In conclusion, machine learning models applied in virtual screening could significantly increase the accuracy of docking by Glide. These approaches will help predict the true target structure and improve the limitations of docking programs with scoring bias for these non-target structures. The present study, performed through molecular docking-driven machine learning models, can play an important role in identifying potential antiviral drugs against ASFVs.

4. Materials and Methods

4.1. Protein Structure Selection and Preparation

The AsfvPolX protein structures with UniProt ID (P42494) were retrieved from the PDB database (https://www.rcsb.org, accessed on 26 April 2021), and the protein structures obtained by NMR spectroscopy were removed. The dataset of 13 AsfvPolX protein structures obtained by X-ray diffraction was selected for further studies. Detailed information on the selected structures is provided in Table S1. The crystal structures were imported into Maestro (Schrödinger, LLC, New York, NY, USA, 2020), and, then, prepared using the Protein Preparation Wizard.

4.2. Identification of Druggable Pockets

To characterize the putative binding sites, the prepared protein structures were submitted to the SiteMap module as implemented in Schrödinger Suite 2020 [27,28]. The SiteMap module can be used to identify and clarify potential binding sites (site points) that most likely contribute to tight protein–ligand or protein–protein binding. The following physicochemical properties of the binding sites were calculated using the SiteMap program: size, volume, degree of enclosure/exposure, degree of contact, hydrophobic/hydrophilic character, hydrophobic/hydrophilic balance, and hydrogen-binding possibility (acceptors/donors). The five top-ranked potential binding sites of each of the 13 structures were identified, and the parameters of the surface pockets close to the DNA-binding site were selected for clustering analysis. Clustering of the SiteMap parameters was performed using the heatmap library in R [29,30]. The SiteMap parameters were transformed using “percentize”, and average linking was employed for hierarchical clustering. Data were log-transformed to normalize the SiteMap parameters, and clusters were generated using the group medians and hierarchical clustering with an uncentered Pearson correlation to generate a complete linkage to create the most unbiased set of clusters.

4.3. Virtual Screening (Docking Simulation)

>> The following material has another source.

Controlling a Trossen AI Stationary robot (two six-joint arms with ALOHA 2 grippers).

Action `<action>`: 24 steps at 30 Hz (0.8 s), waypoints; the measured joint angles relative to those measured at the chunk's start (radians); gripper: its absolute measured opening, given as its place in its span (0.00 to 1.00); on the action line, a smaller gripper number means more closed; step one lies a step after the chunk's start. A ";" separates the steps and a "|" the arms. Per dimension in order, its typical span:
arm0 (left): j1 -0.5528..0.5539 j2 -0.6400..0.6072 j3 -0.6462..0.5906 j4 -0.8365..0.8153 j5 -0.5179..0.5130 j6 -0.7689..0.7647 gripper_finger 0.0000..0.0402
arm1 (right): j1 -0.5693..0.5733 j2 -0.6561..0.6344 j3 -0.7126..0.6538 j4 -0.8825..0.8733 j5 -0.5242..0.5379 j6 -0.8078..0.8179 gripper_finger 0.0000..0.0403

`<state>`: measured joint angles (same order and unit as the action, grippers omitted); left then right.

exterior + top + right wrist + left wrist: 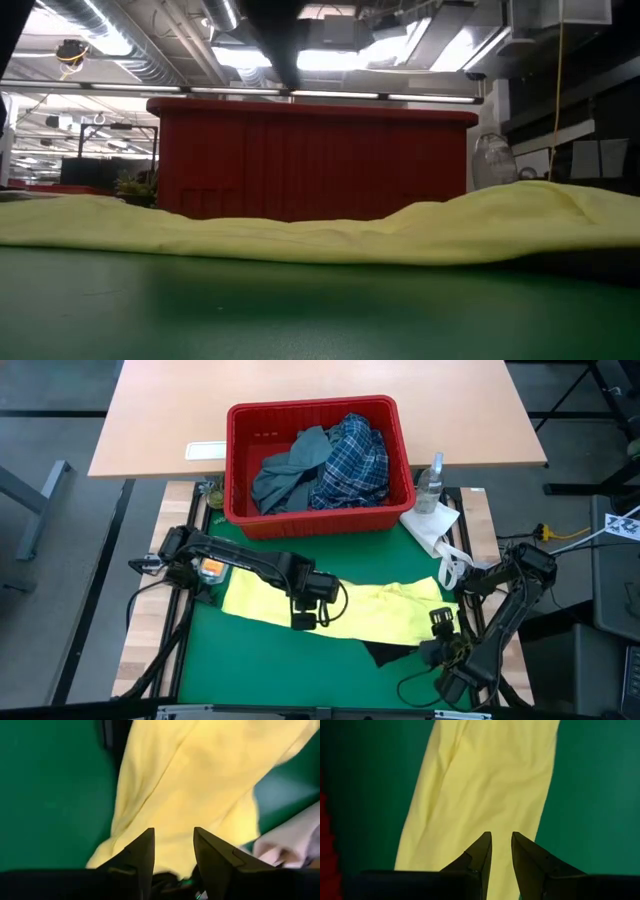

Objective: Fold Laundry from Bin
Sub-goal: Fold the yellow shirt

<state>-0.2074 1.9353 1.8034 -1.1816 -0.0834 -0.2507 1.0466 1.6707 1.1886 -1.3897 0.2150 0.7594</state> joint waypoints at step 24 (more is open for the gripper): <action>-0.201 -0.607 -0.826 0.236 -0.094 -0.659 0.17 | -0.194 -0.001 0.011 0.008 0.129 -0.247 0.34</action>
<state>-0.4080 1.3283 0.9769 -0.9454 -0.1770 -0.9093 0.8528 1.6699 1.1999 -1.3818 0.3440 0.5124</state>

To examine the binding interactions of AsfvPolX-ligand complexes, molecular docking studies were performed using Glide software (Schrödinger, New York, NY, USA), which uses an optimized potential for liquid simulations (OPLS)-2005 force field. A test set of 13 AsfvPolX crystal structures containing DNA-binding domains was used to assess the binding affinity. The molecules tested in this study consisted of 2413 FDA-approved drugs obtained from the DrugBank database (https://go.drugbank.com; DrugBank Release Version 5.1.4, accessed on 2 July 2019). Prior to screening, the database was filtered to select compounds with molecular weights >200 Da, and 1732 drugs were obtained. LigPrep (Schrödinger, New York, NY, USA) was used to generate 3D ligand structures. The active grid was generated using the Receptor grid application in the Glide module. Docking was performed on a defined receptor grid using the standard precision mode of Glide [31,32]. The best docking pose for a compound was selected based on the best scoring conformations from the Glide score.

4.4. Calculation of Molecular Descriptors

After SP docking, the QikProp module of Schrödinger (Maestro, Schrödinger, LLC, New York, NY, USA, 2020) was used to calculate molecular descriptors. A molecular descriptor is a numerical description that represents physical and chemical information of a compound. A set of ADME-related properties (46 molecular descriptors) for the dataset was calculated. It generates physically relevant descriptors and uses them to predict the absorption, distribution, metabolism, and elimination (ADME) properties.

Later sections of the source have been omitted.